Knapp zwei Jahre sind vergangen seitdem die systematische Belästigung bei Activision Blizzard offengelegt worden ist. Jetzt hat sich Bobby Kotick, der Präsident von Activision Blizzard, in einem Interview bei Variety zu Wort gemeldet. Seine Aussagen zeigen, dass er nichts aus den letzten beiden Jahren gelernt hat.
Zur Erinnerung: Im Sommer 2021 hatte die California Department of Fair Employment and Housing auf Basis einer zweijährigen Untersuchung Activision Blizzard verklagt. An zahlreichen Beispielen hatte die Behörde aufgezeigt, dass es innerhalb des Unternehmen zu systematischem Sexismus von weiblichen Angestellten gekommen sei.
Im Februar diesen Jahres hatte die US-Börsenaufsicht SEC außerdem ermittelt, dass es keine Mittel gegeben hatte, um eine Untersuchung dieses toxischen Verhaltens in die Wege zu leiten.
Man sollte meinen, dass diese Beweislast ausreiche, um das toxische Gedankengut aus Activision Blizzard zu pressen. Doch Personen wie Bobby Kotick zeigen, dass Unkraut anscheinend wirklich nicht vergeht – und vor allem seine Meinung nicht ändert.
In einem Interview mit Variety erklärt Kotick, dass es keine systematische Belästigung in dem Unternehmen gebe. Für einen aus 17.000 Mitarbeitenden bestehenden Konzern soll der Anteil von Belästigung sogar übermäßig gering sein.
Bobby Kotick – Der Gewerkschaftsfreund?!
Die in den letzten Jahren getätigten Aussagen entsprächen nicht der Wahrheit und stammten von Gewerkschaftsmitgliedern, die schon lange versuchten Activision Blizzard von innen heraus zu destabilisieren. Aber Leute, keine Sorge. Bobby Kotick ist kein Feind von Gewerkschaften. Schließlich ist er selbst in einer! Nachdem er 2011 eine kleine Rolle in Money Ball übernommen hatte, war er der Schauspielergewerkschaft SAG-AFTRA beigetreten.

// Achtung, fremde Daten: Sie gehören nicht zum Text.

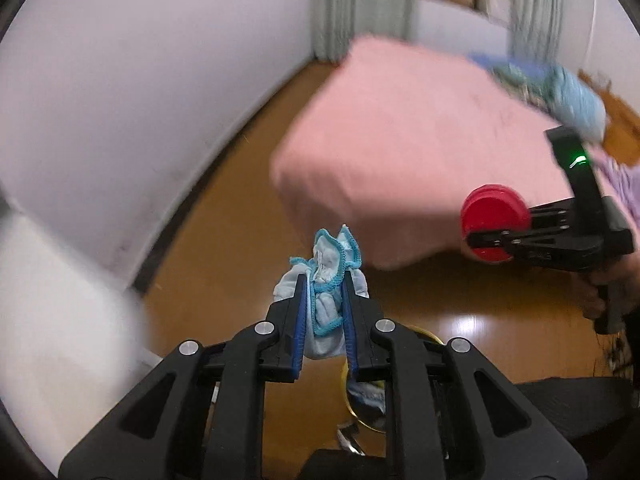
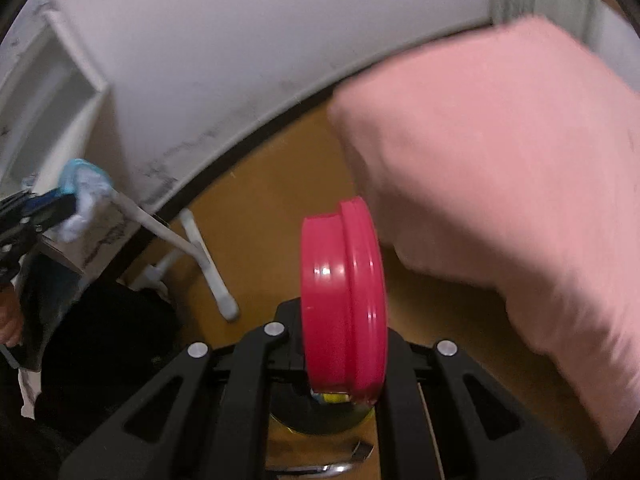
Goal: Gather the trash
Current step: 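Carry the red lid and cloth to the bin and release both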
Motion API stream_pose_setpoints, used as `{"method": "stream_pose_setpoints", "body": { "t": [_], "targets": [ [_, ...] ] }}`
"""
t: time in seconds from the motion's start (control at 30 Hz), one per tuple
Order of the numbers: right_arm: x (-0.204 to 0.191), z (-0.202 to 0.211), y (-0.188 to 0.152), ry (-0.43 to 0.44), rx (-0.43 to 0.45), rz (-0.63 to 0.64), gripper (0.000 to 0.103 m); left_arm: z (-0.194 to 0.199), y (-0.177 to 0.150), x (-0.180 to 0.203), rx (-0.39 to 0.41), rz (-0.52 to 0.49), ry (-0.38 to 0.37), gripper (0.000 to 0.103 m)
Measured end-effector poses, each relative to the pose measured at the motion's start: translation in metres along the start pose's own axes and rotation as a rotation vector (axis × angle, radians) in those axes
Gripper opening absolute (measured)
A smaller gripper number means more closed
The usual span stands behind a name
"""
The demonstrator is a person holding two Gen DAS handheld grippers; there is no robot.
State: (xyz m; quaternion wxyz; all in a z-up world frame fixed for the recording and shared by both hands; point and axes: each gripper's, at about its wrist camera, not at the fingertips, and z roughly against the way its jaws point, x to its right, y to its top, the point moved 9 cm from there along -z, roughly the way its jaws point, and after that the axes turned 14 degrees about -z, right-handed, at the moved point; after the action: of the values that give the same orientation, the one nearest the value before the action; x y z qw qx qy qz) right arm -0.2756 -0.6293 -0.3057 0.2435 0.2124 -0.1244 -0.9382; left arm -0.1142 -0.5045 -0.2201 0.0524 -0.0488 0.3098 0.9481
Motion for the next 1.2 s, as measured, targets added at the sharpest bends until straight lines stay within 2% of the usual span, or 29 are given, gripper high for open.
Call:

Was er nur vergessen hatte zu erwähnen war, dass Activision Blizzard zusammen mit zehn anderen Publishern mit eben dieser Gewerkschaft aneinander geraten war. SAG-AFTRA hatte von 2016 bis 2017 zu einem Streik der Synchronsprechenden aufgerufen, um bessere Arbeitsbedingungen für diese zu erzielen. Dazu gehörte unter anderem eine verbesserte Transparenz der Verträge, eine höhere Bezahlung in Abhängigkeit des Spielerfolgs und der Schutz der Stimme durch verkürzte Aufnahme-Sessions.
Ein weiterer Beweis dafür, dass Kotick nur wenig von Arbeitnehmerrechten hält.
Antisemitismus & Mordrohungen
Nachdem Kotick sein Bild von der bösen Gewerkschaft gezeichnet hatte, begibt er sich selbst in die Opferrolle. So sollen die Bilder, die von ihm im Internet kursieren, antisemitische Untertöne besitzen und seine Kinder sogar Morddrohungen erhalten haben. Zugegebenermaßen sind Morddrohungen von geprellten Gaming-Fans nichts Neues. Sollten diese Anschuldigungen also wirklich stimmen, wäre zumindest das ein Punkt, in dem die Community wirklich zu weit gegangen ist.
Im Netz lässt sich nichts dazu finden, dass er in der Vergangenheit dazu Aussagen getätigt hat. Interessant ist allerdings, dass im Herbst 2021 Aussagen von Mitarbeitenden aufgetaucht sind, dass Kotick selbst Morddrohungen gegenüber seiner ehemaligen Assistentin ausgesprochen haben soll.
Wenn das Interview mit Variety also eines gezeigt hat, dann dass Bobby Kotick aus diesem Skandal nichts gelernt hat. Solange Personen wie er weiter Machtpositionen innerhalb der Gaming-Industrie besitzen, werden wir Probleme wie Sexismus nie aus unserem liebsten Hobby verbannen können.
Ganz ehrlich… der Release von Diablo IV liegt mir im Kontext dieses Interviews doch etwas quer im Magen.